Although 270 is a small sample, the report says, these adult respondents rated the impact of the pandemic on their children “as more negative” than the rating given by non-Indigenous parents.

“While the pandemic has been difficult for all young people, we have noticed that certain vulnerable groups are the hardest hit. Many children, especially those in rural and northern communities, faced additional challenges related to housing issues, food insecurity, lack of access to technology to help e-learning and caregivers. who were overwhelmed by their limits, ”said Schultz.

Schwartz admitted that the food safety issue had “really surprised … and disappointed” him.

“This has an impact on the child’s ability to learn, on his ability to develop. We saw that it was quite important. Children don’t exist in a vacuum, and so does their family, ”he said.

“When we talk about accessibility issues, they were deeper in rural and remote Alberta and First Nations, which is something we definitely need to work on as a government,” Jones said.

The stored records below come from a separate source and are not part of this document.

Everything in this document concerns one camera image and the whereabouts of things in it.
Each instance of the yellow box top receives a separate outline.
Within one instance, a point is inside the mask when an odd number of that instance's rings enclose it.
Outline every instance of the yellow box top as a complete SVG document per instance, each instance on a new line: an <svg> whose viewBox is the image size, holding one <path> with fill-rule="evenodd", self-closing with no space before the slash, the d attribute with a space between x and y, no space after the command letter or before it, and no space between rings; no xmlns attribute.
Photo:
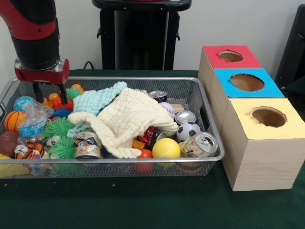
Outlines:
<svg viewBox="0 0 305 229"><path fill-rule="evenodd" d="M305 138L305 122L287 98L229 100L248 139Z"/></svg>

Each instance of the metal basket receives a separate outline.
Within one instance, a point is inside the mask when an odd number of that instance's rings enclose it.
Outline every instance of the metal basket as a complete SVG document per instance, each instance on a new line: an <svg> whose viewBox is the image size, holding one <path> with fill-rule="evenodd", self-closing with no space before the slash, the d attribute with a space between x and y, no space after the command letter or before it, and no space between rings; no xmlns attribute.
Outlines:
<svg viewBox="0 0 305 229"><path fill-rule="evenodd" d="M204 89L196 78L191 77L70 77L69 88L80 84L85 91L111 87L125 81L129 88L162 90L168 93L172 104L182 104L197 116L202 130L215 136L218 150L214 157L203 158L153 158L153 159L95 159L95 160L0 160L0 178L48 178L48 177L158 177L158 176L205 176L216 161L224 156L224 147ZM41 85L45 96L57 92L53 85ZM4 129L4 117L13 110L14 101L20 96L34 97L32 85L11 80L0 95L0 133Z"/></svg>

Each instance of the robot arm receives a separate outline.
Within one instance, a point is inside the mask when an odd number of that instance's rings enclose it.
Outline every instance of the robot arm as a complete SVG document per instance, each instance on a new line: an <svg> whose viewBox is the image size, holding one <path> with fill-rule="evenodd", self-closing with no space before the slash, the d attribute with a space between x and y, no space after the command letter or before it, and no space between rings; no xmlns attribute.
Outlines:
<svg viewBox="0 0 305 229"><path fill-rule="evenodd" d="M18 79L33 83L36 99L41 103L39 83L58 85L61 101L66 103L64 83L69 76L69 62L59 56L54 0L0 0L0 16L9 28L17 53Z"/></svg>

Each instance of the wooden box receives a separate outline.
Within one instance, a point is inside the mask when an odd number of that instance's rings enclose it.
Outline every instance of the wooden box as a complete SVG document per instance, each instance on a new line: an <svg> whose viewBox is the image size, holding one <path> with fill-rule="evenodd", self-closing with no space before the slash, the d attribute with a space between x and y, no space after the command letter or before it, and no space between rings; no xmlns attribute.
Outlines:
<svg viewBox="0 0 305 229"><path fill-rule="evenodd" d="M204 46L201 53L198 79L209 97L214 69L261 68L259 61L244 45Z"/></svg>
<svg viewBox="0 0 305 229"><path fill-rule="evenodd" d="M293 186L305 159L305 123L288 99L229 99L221 137L233 191Z"/></svg>
<svg viewBox="0 0 305 229"><path fill-rule="evenodd" d="M284 98L263 68L215 69L210 105L221 132L229 98Z"/></svg>

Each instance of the white wall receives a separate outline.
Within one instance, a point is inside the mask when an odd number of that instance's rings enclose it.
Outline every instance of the white wall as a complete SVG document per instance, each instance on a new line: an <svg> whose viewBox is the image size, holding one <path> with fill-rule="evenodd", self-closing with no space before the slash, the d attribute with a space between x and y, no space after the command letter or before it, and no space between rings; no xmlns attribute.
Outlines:
<svg viewBox="0 0 305 229"><path fill-rule="evenodd" d="M176 45L175 69L198 70L201 46L246 44L275 77L297 7L303 0L193 0L180 13L181 40ZM102 67L101 43L96 39L99 9L90 0L56 0L61 33L61 56L71 69L87 60ZM0 90L14 76L15 50L0 19Z"/></svg>

The report contains 10 recommendations, which aim to address a variety of service gaps; examine existing obstacles; collect “full data” to understand negative impacts on education; strengthen supports for adults working with youth; and service delivery in a culturally appropriate manner.

Schultz stressed that the implementation of these recommendations must be carried out in a targeted manner and addressed in several ministries.

She noted that measures have already been taken by the province.

Last week, the provincial and federal governments announced a $ 300 million investment to expand Internet connectivity in northern, rural and Indigenous communities.

In July, the province announced it would spend up to $ 7.3 million over three years to expand its network of youth mental health centers.

In May, the government made $ 45 million available to schools to meet the numeracy and literacy needs of students in Grades 1 to 3.

In April 2020, the province announced $ 5 million to support food banks and community organizations in their food supply efforts to address food insecurity.

Schultz said the government’s work will continue as it examines the report’s recommendations and develops an action plan to “make bigger systemic changes.”

As of yet, there are no dollar figures attached to the implementation of the action plan.

“As the government works on our action plan, we’re going to come together, take the time to get it right, work with a number of different departments, take a look at what’s going on right now and to where the mismatch might be, then come back with a plan of action. At this point, we’ll probably be in a better position to talk about the real dollars that are needed here, ”said Schultz, who added that the pandemic is not yet over.

She said she expects a detailed action plan to be presented to Albertans by the spring.

“It’s not just a report that sits on somebody’s desk and then we move on. It’s definitely the last thing we want, ”said Schultz.

Carole Carifelle-Brzezicki, Director, Indigenous Health, North, Alberta Health Services, also served on the Child and Youth Welfare Review Committee.